### DATA SECTION:
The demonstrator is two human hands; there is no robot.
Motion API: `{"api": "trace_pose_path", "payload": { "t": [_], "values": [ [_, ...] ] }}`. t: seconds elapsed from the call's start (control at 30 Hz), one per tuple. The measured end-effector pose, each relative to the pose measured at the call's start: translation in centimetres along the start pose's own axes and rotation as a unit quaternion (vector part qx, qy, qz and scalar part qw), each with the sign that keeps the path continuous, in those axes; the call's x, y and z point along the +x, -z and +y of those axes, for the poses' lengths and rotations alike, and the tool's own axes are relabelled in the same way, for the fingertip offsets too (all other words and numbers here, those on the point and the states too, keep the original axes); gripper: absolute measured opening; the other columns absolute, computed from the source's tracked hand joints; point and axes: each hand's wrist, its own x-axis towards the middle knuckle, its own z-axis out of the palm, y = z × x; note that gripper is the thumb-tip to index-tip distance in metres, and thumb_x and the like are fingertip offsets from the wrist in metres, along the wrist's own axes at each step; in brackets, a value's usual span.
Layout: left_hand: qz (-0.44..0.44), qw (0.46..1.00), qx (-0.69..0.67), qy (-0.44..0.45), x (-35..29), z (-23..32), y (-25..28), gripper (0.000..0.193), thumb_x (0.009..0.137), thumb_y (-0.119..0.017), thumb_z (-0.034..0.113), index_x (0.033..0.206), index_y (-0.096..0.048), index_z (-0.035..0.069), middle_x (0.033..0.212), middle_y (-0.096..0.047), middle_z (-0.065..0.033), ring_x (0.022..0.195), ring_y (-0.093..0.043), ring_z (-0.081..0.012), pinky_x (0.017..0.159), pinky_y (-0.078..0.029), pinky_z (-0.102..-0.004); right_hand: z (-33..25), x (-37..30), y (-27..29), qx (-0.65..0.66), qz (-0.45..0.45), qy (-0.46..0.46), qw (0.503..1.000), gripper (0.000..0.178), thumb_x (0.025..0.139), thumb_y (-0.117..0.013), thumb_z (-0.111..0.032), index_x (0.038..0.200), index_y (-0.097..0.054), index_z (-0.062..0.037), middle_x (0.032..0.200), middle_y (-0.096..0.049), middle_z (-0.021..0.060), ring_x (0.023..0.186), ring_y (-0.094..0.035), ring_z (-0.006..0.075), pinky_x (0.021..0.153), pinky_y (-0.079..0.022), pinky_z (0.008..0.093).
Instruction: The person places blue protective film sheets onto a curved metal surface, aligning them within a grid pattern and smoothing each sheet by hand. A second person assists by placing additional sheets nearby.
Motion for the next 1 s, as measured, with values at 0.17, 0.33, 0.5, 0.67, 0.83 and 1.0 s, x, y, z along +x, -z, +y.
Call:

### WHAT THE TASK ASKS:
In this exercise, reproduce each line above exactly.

### RESPONSE:
The demonstrator is two human hands; there is no robot.
Motion API: `{"api": "trace_pose_path", "payload": { "t": [_], "values": [ [_, ...] ] }}`. t: seconds elapsed from the call's start (control at 30 Hz), one per tuple. The measured end-effector pose, each relative to the pose measured at the call's start: translation in centimetres along the start pose's own axes and rotation as a unit quaternion (vector part qx, qy, qz and scalar part qw), each with the sign that keeps the path continuous, in those axes; the call's x, y and z point along the +x, -z and +y of those axes, for the poses' lengths and rotations alike, and the tool's own axes are relabelled in the same way, for the fingertip offsets too (all other words and numbers here, those on the point and the states too, keep the original axes); gripper: absolute measured opening; the other columns absolute, computed from the source's tracked hand joints; point and axes: each hand's wrist, its own x-axis towards the middle knuckle, its own z-axis out of the palm, y = z × x; note that gripper is the thumb-tip to index-tip distance in metres, and thumb_x and the like are fingertip offsets from the wrist in metres, along the wrist's own axes at each step; in brackets, a value's usual span.
Layout: left_hand: qz (-0.44..0.44), qw (0.46..1.00), qx (-0.69..0.67), qy (-0.44..0.45), x (-35..29), z (-23..32), y (-25..28), gripper (0.000..0.193), thumb_x (0.009..0.137), thumb_y (-0.119..0.017), thumb_z (-0.034..0.113), index_x (0.033..0.206), index_y (-0.096..0.048), index_z (-0.035..0.069), middle_x (0.033..0.212), middle_y (-0.096..0.047), middle_z (-0.065..0.033), ring_x (0.022..0.195), ring_y (-0.093..0.043), ring_z (-0.081..0.012), pinky_x (0.017..0.159), pinky_y (-0.078..0.029), pinky_z (-0.102..-0.004); right_hand: z (-33..25), x (-37..30), y (-27..29), qx (-0.65..0.66), qz (-0.45..0.45), qy (-0.46..0.46), qw (0.503..1.000), gripper (0.000..0.178), thumb_x (0.025..0.139), thumb_y (-0.117..0.013), thumb_z (-0.111..0.032), index_x (0.038..0.200), index_y (-0.097..0.054), index_z (-0.062..0.037), middle_x (0.032..0.200), middle_y (-0.096..0.049), middle_z (-0.021..0.060), ring_x (0.023..0.186), ring_y (-0.094..0.035), ring_z (-0.006..0.075), pinky_x (0.021..0.153), pinky_y (-0.079..0.022), pinky_z (0.008..0.093).
Instruction: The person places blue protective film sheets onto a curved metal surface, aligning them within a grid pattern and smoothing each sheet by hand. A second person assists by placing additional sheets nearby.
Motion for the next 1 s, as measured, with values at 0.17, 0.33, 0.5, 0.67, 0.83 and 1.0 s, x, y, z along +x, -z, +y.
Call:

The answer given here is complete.